Content starts

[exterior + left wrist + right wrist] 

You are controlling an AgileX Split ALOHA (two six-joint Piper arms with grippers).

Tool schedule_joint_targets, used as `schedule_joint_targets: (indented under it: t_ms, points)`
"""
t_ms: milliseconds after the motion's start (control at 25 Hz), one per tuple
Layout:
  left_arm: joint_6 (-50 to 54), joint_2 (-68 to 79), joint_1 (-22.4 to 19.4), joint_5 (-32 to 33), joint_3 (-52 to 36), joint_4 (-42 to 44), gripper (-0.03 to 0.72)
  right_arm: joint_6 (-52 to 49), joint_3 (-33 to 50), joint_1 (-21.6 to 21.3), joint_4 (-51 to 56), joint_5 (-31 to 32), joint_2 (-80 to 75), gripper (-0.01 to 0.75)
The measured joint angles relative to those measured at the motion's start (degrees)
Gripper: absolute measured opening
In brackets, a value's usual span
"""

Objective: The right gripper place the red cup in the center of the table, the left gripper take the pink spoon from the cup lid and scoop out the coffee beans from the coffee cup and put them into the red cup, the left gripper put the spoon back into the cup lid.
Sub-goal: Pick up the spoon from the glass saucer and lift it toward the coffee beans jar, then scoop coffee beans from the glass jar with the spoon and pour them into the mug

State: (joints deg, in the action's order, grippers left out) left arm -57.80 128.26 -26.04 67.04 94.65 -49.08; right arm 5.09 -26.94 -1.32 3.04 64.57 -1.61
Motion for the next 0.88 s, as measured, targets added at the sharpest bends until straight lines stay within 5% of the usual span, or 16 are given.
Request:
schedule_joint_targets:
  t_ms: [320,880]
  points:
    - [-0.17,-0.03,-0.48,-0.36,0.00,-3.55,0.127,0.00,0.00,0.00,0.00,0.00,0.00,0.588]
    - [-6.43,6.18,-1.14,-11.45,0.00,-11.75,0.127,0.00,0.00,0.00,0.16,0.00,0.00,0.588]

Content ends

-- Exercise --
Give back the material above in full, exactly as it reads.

-- Response to the task --
[exterior + left wrist + right wrist] 

You are controlling an AgileX Split ALOHA (two six-joint Piper arms with grippers).

Tool schedule_joint_targets, used as `schedule_joint_targets: (indented under it: t_ms, points)`
"""
t_ms: milliseconds after the motion's start (control at 25 Hz), one per tuple
Layout:
  left_arm: joint_6 (-50 to 54), joint_2 (-68 to 79), joint_1 (-22.4 to 19.4), joint_5 (-32 to 33), joint_3 (-52 to 36), joint_4 (-42 to 44), gripper (-0.03 to 0.72)
  right_arm: joint_6 (-52 to 49), joint_3 (-33 to 50), joint_1 (-21.6 to 21.3), joint_4 (-51 to 56), joint_5 (-31 to 32), joint_2 (-80 to 75), gripper (-0.01 to 0.75)
The measured joint angles relative to those measured at the motion's start (degrees)
Gripper: absolute measured opening
In brackets, a value's usual span
"""

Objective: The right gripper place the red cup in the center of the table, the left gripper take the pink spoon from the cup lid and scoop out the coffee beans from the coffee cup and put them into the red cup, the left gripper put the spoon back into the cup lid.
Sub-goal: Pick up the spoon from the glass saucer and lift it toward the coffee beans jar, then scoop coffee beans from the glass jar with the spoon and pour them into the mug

State: (joints deg, in the action's order, grippers left out) left arm -57.80 128.26 -26.04 67.04 94.65 -49.08; right arm 5.09 -26.94 -1.32 3.04 64.57 -1.61
Motion for the next 0.88 s, as measured, targets added at the sharpest bends until straight lines stay within 5% of the usual span, or 16 are given.
Request:
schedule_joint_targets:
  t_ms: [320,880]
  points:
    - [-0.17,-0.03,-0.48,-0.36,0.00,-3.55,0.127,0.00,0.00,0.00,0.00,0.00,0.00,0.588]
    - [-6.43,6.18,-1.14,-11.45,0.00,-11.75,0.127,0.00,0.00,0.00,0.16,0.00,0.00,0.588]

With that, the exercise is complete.